- **WORK TASK**:
Apart from the pictures, reproduce the data below exactly as it stands.

- **DATA EXCERPT**:
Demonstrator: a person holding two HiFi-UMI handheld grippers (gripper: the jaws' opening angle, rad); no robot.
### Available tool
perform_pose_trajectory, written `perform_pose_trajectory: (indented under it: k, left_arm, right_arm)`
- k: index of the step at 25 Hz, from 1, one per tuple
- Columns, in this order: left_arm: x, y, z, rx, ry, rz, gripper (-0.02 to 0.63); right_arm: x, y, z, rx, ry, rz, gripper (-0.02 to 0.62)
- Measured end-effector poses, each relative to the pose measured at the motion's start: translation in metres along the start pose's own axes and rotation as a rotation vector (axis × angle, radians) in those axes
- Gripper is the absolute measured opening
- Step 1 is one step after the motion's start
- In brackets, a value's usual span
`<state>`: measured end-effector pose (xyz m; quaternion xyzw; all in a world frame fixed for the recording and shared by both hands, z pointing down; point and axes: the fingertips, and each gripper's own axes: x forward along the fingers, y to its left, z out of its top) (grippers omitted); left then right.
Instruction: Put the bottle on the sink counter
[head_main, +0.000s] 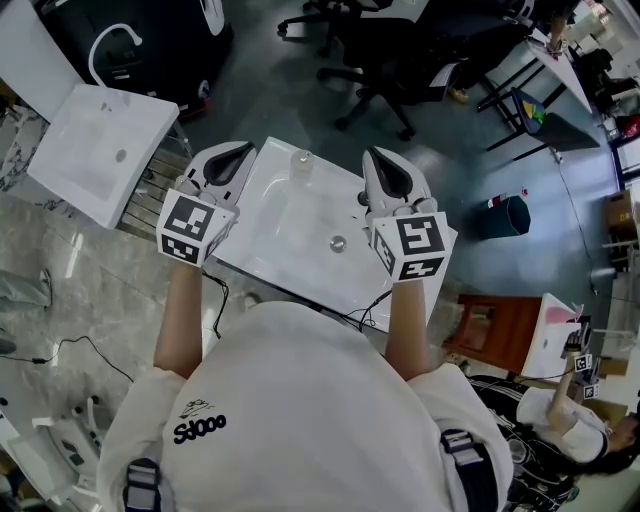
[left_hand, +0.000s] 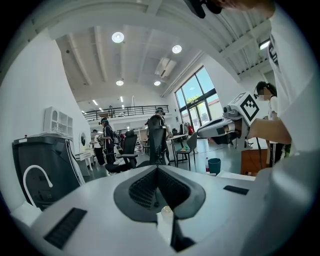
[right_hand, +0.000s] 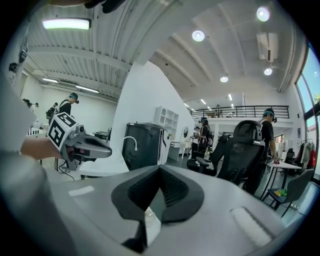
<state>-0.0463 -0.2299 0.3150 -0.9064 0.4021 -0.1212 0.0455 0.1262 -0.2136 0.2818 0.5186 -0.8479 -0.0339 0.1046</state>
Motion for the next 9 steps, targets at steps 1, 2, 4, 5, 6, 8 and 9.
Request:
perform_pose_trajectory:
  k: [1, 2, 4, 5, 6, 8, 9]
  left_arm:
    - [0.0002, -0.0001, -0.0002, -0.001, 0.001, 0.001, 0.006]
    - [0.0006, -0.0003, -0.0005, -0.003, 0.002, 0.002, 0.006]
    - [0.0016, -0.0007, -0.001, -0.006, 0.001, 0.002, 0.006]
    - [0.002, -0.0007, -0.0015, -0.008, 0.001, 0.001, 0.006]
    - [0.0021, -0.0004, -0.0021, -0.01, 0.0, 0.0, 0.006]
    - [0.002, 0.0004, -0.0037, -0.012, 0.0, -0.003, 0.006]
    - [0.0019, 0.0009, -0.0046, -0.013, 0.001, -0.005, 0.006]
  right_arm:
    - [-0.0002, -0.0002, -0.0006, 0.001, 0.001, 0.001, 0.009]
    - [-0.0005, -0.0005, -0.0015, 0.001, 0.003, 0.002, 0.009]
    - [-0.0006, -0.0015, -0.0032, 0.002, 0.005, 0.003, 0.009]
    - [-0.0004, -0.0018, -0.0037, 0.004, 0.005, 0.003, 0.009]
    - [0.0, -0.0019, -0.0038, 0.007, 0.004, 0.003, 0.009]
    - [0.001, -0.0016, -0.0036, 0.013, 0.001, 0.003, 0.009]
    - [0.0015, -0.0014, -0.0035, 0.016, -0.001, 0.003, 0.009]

- **SOLVED EXERCISE**:
Demonstrator: a person holding two HiFi-UMI handheld grippers (gripper: the jaws' opening angle, rad); no robot.
### Available tool
perform_pose_trajectory, written `perform_pose_trajectory: (indented under it: k, left_arm, right_arm)`
- k: index of the step at 25 Hz, from 1, one per tuple
- Columns, in this order: left_arm: x, y, z, rx, ry, rz, gripper (-0.02 to 0.63); right_arm: x, y, z, rx, ry, rz, gripper (-0.02 to 0.62)
- Measured end-effector poses, each relative to the pose measured at the motion's start: translation in metres along the start pose's own axes and rotation as a rotation vector (axis × angle, radians) in those axes
- Gripper is the absolute measured opening
- Step 1 is one step after the motion's start
- In brackets, a value's usual span
`<state>`: measured end-effector pose (xyz m; quaternion xyzw; all in a world frame fixed for the recording and shared by both hands, z pointing down; point and axes: the fingertips, and each gripper's own axes: x forward along the fingers, y to its left, z out of its top) (grippers omitted); left then right.
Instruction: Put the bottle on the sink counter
[head_main, +0.000s] 
[left_hand, +0.000s] 
[right_hand, +0.000s] 
<state>-0.0463 -0.2299 0.3150 -0.9064 0.4021 -0.1212 0.0455 0.1262 -0.2136 0.2818 0.5186 -0.8479 -0.0339 0.1046</state>
Motion for the next 9 steps, targets at steps 1, 2, 4, 5, 6, 8 and 9.
Request:
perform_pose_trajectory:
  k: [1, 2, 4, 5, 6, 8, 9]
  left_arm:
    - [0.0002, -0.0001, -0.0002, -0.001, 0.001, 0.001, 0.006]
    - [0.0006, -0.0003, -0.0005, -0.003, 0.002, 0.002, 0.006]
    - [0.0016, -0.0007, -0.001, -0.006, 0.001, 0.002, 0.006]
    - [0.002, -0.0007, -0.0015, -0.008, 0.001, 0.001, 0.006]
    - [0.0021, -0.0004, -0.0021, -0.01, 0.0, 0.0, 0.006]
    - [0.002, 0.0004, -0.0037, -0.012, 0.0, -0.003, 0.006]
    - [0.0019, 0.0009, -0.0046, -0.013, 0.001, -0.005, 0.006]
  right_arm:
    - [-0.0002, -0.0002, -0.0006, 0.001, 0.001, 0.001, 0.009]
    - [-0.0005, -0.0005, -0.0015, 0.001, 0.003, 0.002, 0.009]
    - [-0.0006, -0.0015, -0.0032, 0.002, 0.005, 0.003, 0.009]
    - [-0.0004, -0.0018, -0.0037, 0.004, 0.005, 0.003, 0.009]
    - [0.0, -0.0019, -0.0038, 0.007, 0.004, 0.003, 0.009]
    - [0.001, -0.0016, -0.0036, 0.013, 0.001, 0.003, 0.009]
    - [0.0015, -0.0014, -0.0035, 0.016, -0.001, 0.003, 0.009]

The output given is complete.